Department of Medical Oncology, Gustave Roussy, 114 rue Edouard Vaillant, 94805, Villejuif, France.
Angiogenesis. 2017 May;20(2):205-215. doi: 10.1007/s10456-017-9550-0. Epub 2017 Apr 11.
Antiangiogenic therapy with vascular endothelial growth factor (VEGF) inhibitors is the current first-line treatment in metastatic renal cell carcinoma (mRCC). Immunotherapy with checkpoint inhibitor has been recently added to the armamentarium of mRCC treatment. These therapies are based on treatment with antibodies that block programmed cell death-1 (PD-1), programmed cell death ligand 1 (PD-L1) pathways, demonstrating impressive response rates and improved survival in several tumour types. So far, nivolumab is the only approved anti-PD-1 monoclonal antibody after VEGF therapy in mRCC. According to preclinical and clinical studies, combination therapies with VEGF- and checkpoint inhibitors have synergistic effect achieving improved response rates. However, toxicity in some combinations is high. In this article, we present a review of the ongoing trials with these drug combinations for RCC.

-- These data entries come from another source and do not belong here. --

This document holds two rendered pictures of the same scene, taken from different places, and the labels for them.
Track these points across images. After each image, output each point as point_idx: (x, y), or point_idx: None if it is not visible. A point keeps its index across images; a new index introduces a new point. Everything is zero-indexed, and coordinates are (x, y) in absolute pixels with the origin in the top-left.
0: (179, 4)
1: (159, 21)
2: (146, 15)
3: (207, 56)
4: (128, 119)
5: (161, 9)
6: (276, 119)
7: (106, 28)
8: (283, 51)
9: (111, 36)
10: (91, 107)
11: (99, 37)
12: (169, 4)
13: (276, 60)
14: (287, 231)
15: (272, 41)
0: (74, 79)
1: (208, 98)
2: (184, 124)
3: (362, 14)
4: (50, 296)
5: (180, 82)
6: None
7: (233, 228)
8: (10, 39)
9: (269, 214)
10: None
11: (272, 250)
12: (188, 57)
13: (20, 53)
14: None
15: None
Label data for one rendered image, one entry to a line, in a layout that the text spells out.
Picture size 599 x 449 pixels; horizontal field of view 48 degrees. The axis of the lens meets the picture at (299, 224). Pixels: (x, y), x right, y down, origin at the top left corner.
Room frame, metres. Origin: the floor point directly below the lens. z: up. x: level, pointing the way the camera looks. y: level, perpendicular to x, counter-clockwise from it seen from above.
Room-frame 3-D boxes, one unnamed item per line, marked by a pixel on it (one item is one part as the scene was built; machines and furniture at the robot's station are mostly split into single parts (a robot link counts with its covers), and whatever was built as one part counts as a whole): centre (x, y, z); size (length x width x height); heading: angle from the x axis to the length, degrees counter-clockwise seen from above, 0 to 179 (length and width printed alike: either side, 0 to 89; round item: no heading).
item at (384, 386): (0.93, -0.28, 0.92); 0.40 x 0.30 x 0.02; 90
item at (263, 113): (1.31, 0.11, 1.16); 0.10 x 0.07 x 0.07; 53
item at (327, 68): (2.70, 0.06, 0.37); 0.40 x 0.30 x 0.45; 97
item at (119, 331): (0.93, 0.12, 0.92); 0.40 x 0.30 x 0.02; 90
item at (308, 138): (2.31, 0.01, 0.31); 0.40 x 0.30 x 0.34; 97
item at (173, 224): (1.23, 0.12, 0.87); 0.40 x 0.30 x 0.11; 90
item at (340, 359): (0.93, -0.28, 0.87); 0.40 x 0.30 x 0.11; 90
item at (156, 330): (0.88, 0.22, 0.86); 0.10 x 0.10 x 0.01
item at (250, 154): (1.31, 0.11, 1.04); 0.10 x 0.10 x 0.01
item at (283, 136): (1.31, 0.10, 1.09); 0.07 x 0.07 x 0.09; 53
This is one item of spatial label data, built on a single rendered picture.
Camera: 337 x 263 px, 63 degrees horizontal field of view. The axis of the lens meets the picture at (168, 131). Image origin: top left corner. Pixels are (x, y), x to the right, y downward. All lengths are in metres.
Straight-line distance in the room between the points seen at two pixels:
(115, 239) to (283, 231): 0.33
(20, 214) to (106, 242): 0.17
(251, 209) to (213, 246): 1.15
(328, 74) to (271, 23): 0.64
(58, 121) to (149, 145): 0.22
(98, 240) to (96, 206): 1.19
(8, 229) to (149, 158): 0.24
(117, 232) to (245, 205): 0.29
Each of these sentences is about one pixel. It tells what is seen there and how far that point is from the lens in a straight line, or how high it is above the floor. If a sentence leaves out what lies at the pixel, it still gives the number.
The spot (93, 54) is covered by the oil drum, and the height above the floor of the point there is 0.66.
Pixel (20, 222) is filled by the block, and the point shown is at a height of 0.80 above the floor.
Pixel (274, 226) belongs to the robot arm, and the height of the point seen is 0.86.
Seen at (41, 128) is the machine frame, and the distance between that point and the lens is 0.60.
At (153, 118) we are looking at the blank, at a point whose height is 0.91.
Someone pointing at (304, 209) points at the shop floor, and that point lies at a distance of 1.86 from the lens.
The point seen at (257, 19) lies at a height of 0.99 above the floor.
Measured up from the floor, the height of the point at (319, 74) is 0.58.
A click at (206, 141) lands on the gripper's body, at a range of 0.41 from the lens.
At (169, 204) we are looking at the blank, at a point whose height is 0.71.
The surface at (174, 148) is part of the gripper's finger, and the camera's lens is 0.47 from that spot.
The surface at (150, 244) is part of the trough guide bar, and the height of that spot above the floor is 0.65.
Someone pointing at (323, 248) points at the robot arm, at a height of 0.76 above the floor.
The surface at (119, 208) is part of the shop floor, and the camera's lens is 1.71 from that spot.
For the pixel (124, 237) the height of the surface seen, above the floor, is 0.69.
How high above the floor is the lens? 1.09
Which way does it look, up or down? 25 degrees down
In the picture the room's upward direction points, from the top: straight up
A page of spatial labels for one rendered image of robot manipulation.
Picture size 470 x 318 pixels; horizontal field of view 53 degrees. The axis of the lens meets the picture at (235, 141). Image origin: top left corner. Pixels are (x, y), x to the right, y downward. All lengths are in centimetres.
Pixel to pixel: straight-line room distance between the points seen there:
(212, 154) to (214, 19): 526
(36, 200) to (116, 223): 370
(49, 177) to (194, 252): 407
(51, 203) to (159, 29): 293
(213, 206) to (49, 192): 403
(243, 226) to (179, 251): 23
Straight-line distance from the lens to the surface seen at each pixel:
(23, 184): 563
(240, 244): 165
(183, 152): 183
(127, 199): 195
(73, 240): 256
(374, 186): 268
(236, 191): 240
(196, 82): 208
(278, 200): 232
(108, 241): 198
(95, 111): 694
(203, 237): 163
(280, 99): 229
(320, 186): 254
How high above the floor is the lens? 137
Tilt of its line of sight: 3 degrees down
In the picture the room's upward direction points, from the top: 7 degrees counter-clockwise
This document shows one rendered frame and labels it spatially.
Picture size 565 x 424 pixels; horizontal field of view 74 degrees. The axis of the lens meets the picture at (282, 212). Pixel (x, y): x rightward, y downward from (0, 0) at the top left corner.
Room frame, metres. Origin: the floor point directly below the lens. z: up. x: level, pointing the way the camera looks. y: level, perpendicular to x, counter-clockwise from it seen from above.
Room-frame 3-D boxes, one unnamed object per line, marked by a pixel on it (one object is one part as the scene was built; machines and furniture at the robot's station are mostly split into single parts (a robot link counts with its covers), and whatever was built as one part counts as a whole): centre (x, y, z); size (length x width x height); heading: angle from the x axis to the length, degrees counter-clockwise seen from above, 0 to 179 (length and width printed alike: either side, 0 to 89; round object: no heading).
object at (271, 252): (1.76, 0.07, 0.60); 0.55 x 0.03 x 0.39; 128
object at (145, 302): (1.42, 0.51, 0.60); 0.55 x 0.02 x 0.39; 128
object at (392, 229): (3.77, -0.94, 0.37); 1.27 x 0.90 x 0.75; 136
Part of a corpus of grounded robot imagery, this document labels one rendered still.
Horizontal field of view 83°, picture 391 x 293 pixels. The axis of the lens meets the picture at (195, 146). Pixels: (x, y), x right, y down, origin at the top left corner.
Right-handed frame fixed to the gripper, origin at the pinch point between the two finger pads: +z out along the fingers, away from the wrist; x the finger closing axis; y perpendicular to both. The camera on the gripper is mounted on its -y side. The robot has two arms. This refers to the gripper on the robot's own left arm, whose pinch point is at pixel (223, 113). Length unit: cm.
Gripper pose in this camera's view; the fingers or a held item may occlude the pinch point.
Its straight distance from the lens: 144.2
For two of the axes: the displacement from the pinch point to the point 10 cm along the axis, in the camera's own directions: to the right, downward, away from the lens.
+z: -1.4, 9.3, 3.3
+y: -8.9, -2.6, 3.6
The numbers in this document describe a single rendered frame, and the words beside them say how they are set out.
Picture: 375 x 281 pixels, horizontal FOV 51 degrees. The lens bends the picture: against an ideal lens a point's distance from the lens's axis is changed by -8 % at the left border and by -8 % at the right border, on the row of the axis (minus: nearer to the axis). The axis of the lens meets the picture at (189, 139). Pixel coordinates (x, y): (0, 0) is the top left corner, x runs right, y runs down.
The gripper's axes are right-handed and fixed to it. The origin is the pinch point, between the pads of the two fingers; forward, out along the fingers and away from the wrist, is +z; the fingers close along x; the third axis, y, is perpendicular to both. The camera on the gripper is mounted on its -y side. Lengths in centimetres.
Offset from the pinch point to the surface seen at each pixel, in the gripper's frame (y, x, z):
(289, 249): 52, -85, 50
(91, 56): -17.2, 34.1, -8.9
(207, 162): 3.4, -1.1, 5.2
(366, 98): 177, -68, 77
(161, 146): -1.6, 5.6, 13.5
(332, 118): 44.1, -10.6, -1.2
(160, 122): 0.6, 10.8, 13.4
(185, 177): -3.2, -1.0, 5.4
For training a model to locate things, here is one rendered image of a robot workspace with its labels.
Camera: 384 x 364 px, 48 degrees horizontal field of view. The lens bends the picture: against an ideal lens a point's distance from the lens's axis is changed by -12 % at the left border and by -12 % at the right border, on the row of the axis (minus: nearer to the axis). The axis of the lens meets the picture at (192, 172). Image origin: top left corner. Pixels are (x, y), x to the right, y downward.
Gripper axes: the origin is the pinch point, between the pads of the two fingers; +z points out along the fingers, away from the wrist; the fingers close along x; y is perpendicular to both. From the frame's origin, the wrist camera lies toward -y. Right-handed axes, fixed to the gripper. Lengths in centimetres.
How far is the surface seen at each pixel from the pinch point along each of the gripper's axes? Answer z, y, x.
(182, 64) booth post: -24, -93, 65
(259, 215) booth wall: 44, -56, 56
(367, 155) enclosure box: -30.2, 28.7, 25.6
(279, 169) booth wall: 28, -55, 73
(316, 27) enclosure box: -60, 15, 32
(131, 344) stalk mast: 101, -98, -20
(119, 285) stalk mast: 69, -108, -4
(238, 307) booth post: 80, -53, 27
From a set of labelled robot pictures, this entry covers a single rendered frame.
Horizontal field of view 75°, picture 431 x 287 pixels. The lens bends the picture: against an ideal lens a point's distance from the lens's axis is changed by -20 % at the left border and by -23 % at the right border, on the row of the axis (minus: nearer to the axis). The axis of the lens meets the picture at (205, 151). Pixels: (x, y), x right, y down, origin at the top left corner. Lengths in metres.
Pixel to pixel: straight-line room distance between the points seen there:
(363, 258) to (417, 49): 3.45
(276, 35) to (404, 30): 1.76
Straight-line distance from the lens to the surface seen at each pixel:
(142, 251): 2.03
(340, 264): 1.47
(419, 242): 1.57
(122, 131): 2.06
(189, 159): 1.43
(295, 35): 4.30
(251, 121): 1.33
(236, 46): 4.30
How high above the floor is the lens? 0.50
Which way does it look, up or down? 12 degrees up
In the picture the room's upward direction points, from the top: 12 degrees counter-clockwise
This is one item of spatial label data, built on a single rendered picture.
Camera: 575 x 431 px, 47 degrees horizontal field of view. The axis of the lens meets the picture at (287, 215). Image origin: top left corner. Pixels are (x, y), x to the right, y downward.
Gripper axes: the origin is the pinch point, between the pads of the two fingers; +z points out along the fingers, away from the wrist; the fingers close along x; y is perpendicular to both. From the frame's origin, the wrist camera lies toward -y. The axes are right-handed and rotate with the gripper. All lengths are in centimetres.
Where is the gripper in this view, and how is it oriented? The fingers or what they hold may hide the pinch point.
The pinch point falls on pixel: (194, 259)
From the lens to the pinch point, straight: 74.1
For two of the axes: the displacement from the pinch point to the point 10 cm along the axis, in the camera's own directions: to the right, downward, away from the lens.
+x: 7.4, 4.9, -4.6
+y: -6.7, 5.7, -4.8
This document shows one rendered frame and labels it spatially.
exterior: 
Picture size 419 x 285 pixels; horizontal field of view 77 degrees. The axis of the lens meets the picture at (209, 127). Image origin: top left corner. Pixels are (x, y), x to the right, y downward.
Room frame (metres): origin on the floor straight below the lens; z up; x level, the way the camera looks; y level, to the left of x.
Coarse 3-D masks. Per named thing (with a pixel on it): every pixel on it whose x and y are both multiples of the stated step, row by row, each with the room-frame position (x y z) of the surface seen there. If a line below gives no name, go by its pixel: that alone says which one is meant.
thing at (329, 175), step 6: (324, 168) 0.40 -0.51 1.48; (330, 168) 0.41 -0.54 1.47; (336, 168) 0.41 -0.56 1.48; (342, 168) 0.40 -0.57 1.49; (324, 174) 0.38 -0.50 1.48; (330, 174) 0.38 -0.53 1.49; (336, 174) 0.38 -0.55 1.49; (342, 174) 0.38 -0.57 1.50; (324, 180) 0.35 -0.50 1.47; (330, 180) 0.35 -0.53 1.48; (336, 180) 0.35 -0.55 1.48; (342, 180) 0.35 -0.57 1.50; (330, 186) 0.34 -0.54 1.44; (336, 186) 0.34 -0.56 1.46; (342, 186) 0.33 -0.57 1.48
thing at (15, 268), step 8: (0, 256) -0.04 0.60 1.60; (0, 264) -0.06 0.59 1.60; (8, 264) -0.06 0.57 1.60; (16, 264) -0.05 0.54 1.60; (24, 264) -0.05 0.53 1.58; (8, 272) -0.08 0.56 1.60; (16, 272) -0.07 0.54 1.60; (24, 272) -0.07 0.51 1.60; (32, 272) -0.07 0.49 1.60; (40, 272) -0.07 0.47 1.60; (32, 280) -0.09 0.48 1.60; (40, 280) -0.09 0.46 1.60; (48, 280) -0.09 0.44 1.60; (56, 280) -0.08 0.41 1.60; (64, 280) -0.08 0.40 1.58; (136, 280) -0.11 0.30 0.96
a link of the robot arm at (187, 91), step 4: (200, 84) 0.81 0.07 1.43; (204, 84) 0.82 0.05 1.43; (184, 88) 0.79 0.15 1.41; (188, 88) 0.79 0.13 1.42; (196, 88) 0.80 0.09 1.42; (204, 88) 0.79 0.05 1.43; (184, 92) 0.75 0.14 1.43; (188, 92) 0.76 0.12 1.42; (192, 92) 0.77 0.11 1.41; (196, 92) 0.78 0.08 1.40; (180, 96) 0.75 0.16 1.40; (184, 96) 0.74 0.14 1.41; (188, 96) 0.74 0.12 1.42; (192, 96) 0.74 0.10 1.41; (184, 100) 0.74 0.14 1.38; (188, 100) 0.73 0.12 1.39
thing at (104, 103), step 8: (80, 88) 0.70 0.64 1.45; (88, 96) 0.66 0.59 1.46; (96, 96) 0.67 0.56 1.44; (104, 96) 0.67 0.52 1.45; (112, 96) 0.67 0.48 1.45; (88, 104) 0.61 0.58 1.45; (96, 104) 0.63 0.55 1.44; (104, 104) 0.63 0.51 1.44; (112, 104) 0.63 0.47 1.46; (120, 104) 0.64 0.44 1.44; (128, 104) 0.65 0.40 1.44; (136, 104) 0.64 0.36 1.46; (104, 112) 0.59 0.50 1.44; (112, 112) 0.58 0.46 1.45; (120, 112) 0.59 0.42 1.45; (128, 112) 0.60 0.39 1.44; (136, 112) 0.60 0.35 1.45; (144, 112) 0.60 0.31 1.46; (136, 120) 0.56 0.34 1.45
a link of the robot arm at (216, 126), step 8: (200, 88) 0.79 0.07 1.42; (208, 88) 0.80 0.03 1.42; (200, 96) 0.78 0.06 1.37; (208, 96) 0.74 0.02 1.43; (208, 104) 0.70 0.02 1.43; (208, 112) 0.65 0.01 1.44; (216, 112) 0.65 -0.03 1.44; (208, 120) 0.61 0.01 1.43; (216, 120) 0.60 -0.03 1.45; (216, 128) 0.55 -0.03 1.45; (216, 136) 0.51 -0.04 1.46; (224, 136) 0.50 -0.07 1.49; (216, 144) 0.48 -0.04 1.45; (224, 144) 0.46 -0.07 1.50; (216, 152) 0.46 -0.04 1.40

抗血管内皮生长因子(VEGF)抑制剂的血管生成治疗是转移性肾细胞癌(mRCC)的当前一线治疗方法。免疫检查点抑制剂的免疫疗法最近已被添加到 mRCC 治疗方案中。这些疗法基于用抗体阻断程序性细胞死亡-1(PD-1)、程序性细胞死亡配体 1(PD-L1)途径的治疗,在几种肿瘤类型中显示出令人印象深刻的反应率和生存改善。到目前为止,nivolumab 是 mRCC 中 VEGF 治疗后唯一批准的抗 PD-1 单克隆抗体。根据临床前和临床研究,VEGF 和检查点抑制剂的联合治疗具有协同作用,可提高反应率。然而,一些组合的毒性很高。在本文中,我们对这些药物联合用于 RCC 的正在进行的试验进行了综述。